Genome-wide Profiling of off-targets from Prime editor in vitro and in vivo using PE-Tag

Prime editors (PE) are robust genome-editing tools with a broad range of research and potential clinical applications. However, methods to delineate their genome-wide editing activities have relied on indirect genome-wide assays of the corresponding nuclease or computational prediction. In addition, the factors that affect off-target editing efficiency have not been extensively investigated. Herein we describe Tag-based PE off-target detection (PE-Tag) that relies on attachment or insertion of a unique tag by PE2 into the nicking site to allow genome-wide detection of off-target editing. Using extracted genomic DNA and PE RNP, we showed that in vitro PE-Tag can detect off-target nicking sites missed by DSB-based GUIDE-Seq. In cultured cells, PE-Tag detected functional off-target sites, which can harbor up to two mismatches in a 7bp 3 prime flap homology region. Based on the homology, we developed an algorithm to refine the in vitro PE -tag (filter out non-functional OT sites). PE-Tag enables genome-wide profiling of off-targets from prime editing in vitro using extracted genomic DNA, in mammalian cultured cell lines and in vivo in adult mice liver.
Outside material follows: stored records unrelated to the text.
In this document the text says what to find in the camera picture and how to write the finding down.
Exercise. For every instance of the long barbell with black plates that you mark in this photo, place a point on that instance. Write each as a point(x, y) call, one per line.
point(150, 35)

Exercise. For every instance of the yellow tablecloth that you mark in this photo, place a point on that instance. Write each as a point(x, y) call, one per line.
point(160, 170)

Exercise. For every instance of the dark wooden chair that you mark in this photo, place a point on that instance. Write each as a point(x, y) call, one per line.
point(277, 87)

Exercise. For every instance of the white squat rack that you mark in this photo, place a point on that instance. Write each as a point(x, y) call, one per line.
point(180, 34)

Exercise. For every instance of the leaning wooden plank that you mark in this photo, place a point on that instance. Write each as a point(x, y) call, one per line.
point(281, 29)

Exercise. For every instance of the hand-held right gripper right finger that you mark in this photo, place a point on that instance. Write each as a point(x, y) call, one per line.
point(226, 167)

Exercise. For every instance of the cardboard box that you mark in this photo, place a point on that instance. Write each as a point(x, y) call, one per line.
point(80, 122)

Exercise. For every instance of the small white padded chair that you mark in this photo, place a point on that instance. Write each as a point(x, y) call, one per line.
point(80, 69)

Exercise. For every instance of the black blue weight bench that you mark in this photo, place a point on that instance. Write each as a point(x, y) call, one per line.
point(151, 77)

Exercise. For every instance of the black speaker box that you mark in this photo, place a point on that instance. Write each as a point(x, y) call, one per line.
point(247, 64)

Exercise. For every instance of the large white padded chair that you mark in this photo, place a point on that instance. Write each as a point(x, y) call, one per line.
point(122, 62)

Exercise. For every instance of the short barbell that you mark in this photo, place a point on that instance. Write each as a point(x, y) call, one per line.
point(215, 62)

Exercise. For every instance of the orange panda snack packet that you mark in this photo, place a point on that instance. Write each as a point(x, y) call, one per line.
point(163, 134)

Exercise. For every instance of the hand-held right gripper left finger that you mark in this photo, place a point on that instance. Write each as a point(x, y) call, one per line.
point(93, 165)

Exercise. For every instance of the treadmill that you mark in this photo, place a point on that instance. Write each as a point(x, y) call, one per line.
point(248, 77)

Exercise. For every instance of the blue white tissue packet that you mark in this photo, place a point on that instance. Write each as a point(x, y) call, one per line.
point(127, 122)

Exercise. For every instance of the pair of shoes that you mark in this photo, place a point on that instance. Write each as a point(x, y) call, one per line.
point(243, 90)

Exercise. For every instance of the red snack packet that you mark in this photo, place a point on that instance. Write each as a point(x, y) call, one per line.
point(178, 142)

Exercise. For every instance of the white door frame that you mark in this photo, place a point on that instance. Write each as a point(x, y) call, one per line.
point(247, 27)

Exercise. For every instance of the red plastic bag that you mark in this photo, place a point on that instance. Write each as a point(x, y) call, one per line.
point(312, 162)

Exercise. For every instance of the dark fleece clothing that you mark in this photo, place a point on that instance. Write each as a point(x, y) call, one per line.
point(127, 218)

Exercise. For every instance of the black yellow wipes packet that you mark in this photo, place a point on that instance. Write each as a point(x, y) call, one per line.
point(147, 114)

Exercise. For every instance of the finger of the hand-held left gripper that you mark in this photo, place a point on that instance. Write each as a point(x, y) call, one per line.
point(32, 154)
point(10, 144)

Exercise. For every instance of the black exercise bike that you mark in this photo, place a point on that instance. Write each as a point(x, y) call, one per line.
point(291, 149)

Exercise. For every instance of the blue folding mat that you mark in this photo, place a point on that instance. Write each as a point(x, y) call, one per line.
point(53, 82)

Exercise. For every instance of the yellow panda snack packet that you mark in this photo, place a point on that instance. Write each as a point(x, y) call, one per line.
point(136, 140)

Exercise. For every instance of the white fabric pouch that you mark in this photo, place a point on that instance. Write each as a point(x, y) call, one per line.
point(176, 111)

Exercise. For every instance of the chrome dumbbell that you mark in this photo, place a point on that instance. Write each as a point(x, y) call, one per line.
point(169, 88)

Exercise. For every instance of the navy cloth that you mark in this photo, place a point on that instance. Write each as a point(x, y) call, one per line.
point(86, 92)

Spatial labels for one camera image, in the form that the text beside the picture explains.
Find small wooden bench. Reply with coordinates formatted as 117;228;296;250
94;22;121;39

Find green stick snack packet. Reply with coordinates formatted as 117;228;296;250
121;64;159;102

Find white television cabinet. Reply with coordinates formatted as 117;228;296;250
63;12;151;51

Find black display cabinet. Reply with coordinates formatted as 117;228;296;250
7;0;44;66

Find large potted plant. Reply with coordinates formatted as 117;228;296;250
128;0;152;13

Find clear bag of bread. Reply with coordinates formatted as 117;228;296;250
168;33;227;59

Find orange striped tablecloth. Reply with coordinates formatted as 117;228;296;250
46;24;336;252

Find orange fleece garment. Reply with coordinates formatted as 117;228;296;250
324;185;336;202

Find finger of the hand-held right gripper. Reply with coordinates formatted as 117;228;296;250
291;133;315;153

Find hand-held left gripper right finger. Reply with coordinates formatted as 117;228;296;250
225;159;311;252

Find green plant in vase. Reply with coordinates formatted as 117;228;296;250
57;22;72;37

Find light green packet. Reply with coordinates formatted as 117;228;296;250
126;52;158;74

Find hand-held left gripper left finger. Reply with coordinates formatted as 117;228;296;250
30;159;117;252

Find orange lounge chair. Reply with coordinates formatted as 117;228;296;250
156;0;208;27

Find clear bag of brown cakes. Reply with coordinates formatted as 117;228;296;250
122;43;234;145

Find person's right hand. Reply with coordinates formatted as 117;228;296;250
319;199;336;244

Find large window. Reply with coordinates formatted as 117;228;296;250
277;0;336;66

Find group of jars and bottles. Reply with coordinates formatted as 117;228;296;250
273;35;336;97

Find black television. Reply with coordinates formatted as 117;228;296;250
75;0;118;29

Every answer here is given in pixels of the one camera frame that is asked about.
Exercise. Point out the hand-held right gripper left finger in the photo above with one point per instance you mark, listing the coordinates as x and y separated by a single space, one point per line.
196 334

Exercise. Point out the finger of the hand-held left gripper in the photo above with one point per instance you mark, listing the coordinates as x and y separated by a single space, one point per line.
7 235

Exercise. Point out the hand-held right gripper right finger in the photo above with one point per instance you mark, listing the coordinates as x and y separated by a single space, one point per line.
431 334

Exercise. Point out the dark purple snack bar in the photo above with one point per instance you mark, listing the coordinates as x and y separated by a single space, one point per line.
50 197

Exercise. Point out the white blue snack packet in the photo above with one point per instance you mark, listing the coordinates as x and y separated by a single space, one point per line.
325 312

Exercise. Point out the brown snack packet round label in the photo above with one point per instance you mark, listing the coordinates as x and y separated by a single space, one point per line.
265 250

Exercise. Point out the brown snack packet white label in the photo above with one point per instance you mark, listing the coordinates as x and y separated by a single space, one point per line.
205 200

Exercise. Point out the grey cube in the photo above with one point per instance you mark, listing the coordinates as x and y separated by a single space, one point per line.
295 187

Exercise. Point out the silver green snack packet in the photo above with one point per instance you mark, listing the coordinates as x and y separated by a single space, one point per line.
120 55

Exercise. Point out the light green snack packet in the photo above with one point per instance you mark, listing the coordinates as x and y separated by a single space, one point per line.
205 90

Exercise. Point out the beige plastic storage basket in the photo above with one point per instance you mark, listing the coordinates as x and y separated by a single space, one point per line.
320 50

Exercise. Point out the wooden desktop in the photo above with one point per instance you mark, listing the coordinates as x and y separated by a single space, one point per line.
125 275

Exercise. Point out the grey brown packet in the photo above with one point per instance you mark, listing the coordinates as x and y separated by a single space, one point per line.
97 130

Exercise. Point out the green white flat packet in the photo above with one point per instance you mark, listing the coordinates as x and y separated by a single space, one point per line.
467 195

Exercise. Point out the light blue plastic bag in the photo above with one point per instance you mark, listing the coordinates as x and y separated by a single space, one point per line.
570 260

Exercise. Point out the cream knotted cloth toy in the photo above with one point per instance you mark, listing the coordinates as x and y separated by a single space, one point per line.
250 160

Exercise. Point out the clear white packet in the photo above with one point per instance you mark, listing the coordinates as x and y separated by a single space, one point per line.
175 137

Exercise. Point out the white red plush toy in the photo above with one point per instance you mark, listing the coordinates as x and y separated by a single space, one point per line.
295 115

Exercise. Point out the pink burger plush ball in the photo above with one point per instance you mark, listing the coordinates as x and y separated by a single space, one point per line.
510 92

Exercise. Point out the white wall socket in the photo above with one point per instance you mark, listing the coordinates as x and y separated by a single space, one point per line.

PE-Tag components can be delivered as plasmid, ribonucleoprotein (RNP) complexes or mRNA for off-target detection. Application of PE-Tag in vitro and in vivo revealed wide variability in PE off-target activities. PE-Tag represents an accessible, rapid, and comprehensive approach for genome-wide identification of prime editing and provides an approach for evaluating the safety of prime editors.